Here are some records; return them all exactly.

:: Source data ::

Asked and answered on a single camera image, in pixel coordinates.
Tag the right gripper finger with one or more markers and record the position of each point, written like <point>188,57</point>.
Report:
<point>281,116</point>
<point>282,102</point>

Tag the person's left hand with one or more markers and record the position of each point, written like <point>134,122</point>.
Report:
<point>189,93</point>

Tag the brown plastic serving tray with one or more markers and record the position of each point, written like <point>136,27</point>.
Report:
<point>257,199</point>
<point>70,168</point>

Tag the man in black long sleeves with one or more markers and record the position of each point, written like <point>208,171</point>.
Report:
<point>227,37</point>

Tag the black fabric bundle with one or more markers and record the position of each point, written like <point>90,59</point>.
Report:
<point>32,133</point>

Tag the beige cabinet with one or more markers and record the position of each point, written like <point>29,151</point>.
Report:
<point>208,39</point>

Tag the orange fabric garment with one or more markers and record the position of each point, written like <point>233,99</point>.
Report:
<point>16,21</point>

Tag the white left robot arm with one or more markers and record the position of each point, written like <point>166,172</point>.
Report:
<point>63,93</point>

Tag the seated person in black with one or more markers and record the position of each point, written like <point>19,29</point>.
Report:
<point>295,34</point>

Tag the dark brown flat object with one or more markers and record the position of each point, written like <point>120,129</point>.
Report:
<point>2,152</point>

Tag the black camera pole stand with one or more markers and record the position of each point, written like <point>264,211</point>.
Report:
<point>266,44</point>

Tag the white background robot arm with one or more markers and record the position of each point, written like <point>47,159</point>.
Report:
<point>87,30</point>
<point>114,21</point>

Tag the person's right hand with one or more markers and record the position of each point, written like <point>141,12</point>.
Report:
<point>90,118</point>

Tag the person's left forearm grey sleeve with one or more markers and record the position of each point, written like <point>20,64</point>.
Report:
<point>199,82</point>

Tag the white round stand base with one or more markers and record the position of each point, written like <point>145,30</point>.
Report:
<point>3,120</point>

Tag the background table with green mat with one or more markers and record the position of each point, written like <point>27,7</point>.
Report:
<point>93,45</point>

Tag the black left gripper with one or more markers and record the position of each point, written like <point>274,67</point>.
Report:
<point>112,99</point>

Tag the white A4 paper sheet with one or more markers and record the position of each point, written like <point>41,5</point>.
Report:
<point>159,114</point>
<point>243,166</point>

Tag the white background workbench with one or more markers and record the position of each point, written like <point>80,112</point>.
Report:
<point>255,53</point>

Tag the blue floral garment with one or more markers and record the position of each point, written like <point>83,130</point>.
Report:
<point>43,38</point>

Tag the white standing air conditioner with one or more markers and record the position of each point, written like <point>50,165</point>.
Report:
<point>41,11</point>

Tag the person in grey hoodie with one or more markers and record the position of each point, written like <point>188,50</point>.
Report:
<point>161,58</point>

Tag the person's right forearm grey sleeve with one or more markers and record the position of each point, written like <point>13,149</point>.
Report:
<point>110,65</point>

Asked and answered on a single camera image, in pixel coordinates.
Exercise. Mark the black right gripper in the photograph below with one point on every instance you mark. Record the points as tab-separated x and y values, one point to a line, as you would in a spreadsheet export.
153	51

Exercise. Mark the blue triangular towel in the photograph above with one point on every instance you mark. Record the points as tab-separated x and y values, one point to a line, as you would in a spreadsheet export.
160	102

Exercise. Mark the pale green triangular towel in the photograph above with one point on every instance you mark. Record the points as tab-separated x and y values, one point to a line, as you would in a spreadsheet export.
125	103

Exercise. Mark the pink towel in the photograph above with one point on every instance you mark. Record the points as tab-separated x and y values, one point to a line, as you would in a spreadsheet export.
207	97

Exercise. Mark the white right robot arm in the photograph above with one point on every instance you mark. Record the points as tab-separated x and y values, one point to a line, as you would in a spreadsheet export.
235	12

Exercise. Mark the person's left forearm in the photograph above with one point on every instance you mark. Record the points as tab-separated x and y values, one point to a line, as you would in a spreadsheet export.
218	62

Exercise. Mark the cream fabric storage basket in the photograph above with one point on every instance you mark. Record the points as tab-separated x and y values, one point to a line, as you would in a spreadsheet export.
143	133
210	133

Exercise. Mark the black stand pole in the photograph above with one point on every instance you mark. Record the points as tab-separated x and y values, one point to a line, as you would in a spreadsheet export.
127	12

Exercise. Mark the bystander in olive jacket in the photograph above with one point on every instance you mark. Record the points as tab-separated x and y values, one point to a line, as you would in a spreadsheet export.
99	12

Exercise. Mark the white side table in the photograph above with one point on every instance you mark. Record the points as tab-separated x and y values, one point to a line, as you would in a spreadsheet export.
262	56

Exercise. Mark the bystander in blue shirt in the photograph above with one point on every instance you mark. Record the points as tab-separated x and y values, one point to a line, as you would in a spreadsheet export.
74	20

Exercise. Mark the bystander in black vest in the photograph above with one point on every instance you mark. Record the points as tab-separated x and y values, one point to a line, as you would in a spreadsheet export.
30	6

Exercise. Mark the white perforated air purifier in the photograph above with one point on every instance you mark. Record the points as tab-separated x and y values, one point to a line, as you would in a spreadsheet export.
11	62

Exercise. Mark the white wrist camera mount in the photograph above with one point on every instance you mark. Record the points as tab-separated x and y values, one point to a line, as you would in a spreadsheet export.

:::

_Solution to this exercise:_
Asked and answered on a single camera image, in pixel coordinates.
Tag the right gripper finger with one or more markers and record the position of each point, written like <point>188,57</point>.
Report:
<point>281,116</point>
<point>282,102</point>

Tag the person's left hand with one or more markers and record the position of each point, written like <point>134,122</point>.
Report:
<point>189,93</point>

Tag the brown plastic serving tray with one or more markers and record the position of each point, written like <point>136,27</point>.
Report:
<point>257,199</point>
<point>70,168</point>

Tag the man in black long sleeves with one or more markers and record the position of each point, written like <point>208,171</point>.
Report:
<point>227,37</point>

Tag the black fabric bundle with one or more markers and record the position of each point, written like <point>90,59</point>.
Report:
<point>32,133</point>

Tag the beige cabinet with one or more markers and record the position of each point, written like <point>29,151</point>.
Report:
<point>208,39</point>

Tag the orange fabric garment with one or more markers and record the position of each point, written like <point>233,99</point>.
Report:
<point>16,21</point>

Tag the white left robot arm with one or more markers and record the position of each point, written like <point>166,172</point>.
Report:
<point>63,93</point>

Tag the seated person in black with one or more markers and record the position of each point, written like <point>19,29</point>.
Report:
<point>295,34</point>

Tag the dark brown flat object with one or more markers and record the position of each point, written like <point>120,129</point>.
Report:
<point>2,152</point>

Tag the black camera pole stand with one or more markers and record the position of each point, written like <point>264,211</point>.
Report:
<point>266,44</point>

Tag the white background robot arm with one or more markers and record the position of each point, written like <point>47,159</point>.
Report:
<point>87,30</point>
<point>114,21</point>

Tag the person's right hand with one or more markers and record the position of each point, written like <point>141,12</point>.
Report:
<point>90,118</point>

Tag the person's left forearm grey sleeve with one or more markers and record the position of each point, written like <point>20,64</point>.
Report:
<point>199,82</point>

Tag the white round stand base with one or more markers and record the position of each point, written like <point>145,30</point>.
Report:
<point>3,120</point>

Tag the background table with green mat with one or more markers and record the position of each point, written like <point>27,7</point>.
Report:
<point>93,45</point>

Tag the black left gripper with one or more markers and record the position of each point, written like <point>274,67</point>.
Report:
<point>112,99</point>

Tag the white A4 paper sheet with one or more markers and record the position of each point, written like <point>41,5</point>.
Report:
<point>159,114</point>
<point>243,166</point>

Tag the white background workbench with one or more markers and record the position of each point, written like <point>80,112</point>.
Report:
<point>255,53</point>

Tag the blue floral garment with one or more markers and record the position of each point, written like <point>83,130</point>.
Report:
<point>43,38</point>

Tag the white standing air conditioner with one or more markers and record the position of each point, written like <point>50,165</point>.
Report:
<point>41,11</point>

Tag the person in grey hoodie with one or more markers and record the position of each point, written like <point>188,50</point>.
Report:
<point>161,58</point>

Tag the person's right forearm grey sleeve with one or more markers and record the position of each point, written like <point>13,149</point>.
Report:
<point>110,65</point>

Asked and answered on a single camera image, in pixel coordinates.
Exercise. Mark the black right gripper in the photograph below with one point on every instance you mark. Record the points as tab-separated x and y values, one point to a line, as you would in a spreadsheet export.
153	51

Exercise. Mark the blue triangular towel in the photograph above with one point on every instance you mark. Record the points as tab-separated x and y values, one point to a line, as you would in a spreadsheet export.
160	102

Exercise. Mark the pale green triangular towel in the photograph above with one point on every instance you mark. Record the points as tab-separated x and y values, one point to a line, as you would in a spreadsheet export.
125	103

Exercise. Mark the pink towel in the photograph above with one point on every instance you mark. Record the points as tab-separated x and y values, one point to a line, as you would in a spreadsheet export.
207	97

Exercise. Mark the white right robot arm in the photograph above with one point on every instance you mark. Record the points as tab-separated x and y values, one point to a line, as you would in a spreadsheet export.
235	12

Exercise. Mark the person's left forearm in the photograph above with one point on every instance you mark. Record the points as tab-separated x and y values, one point to a line, as you would in a spreadsheet export.
218	62

Exercise. Mark the cream fabric storage basket in the photograph above with one point on every instance you mark. Record the points as tab-separated x and y values, one point to a line, as you would in a spreadsheet export.
143	133
210	133

Exercise. Mark the black stand pole in the photograph above with one point on every instance you mark. Record the points as tab-separated x and y values, one point to a line, as you would in a spreadsheet export.
127	12

Exercise. Mark the bystander in olive jacket in the photograph above with one point on every instance you mark. Record the points as tab-separated x and y values, one point to a line, as you would in a spreadsheet export.
99	12

Exercise. Mark the white side table in the photograph above with one point on every instance you mark. Record the points as tab-separated x and y values, one point to a line, as you would in a spreadsheet export.
262	56

Exercise. Mark the bystander in blue shirt in the photograph above with one point on every instance you mark. Record the points as tab-separated x and y values, one point to a line, as you would in a spreadsheet export.
74	20

Exercise. Mark the bystander in black vest in the photograph above with one point on every instance you mark. Record the points as tab-separated x and y values, one point to a line, as you would in a spreadsheet export.
30	6

Exercise. Mark the white perforated air purifier in the photograph above with one point on every instance you mark. Record the points as tab-separated x and y values, one point to a line, as you would in a spreadsheet export.
11	62

Exercise. Mark the white wrist camera mount in the photograph above with one point on every instance you mark. Record the points as tab-separated x and y values, one point to a line, as you would in a spreadsheet export.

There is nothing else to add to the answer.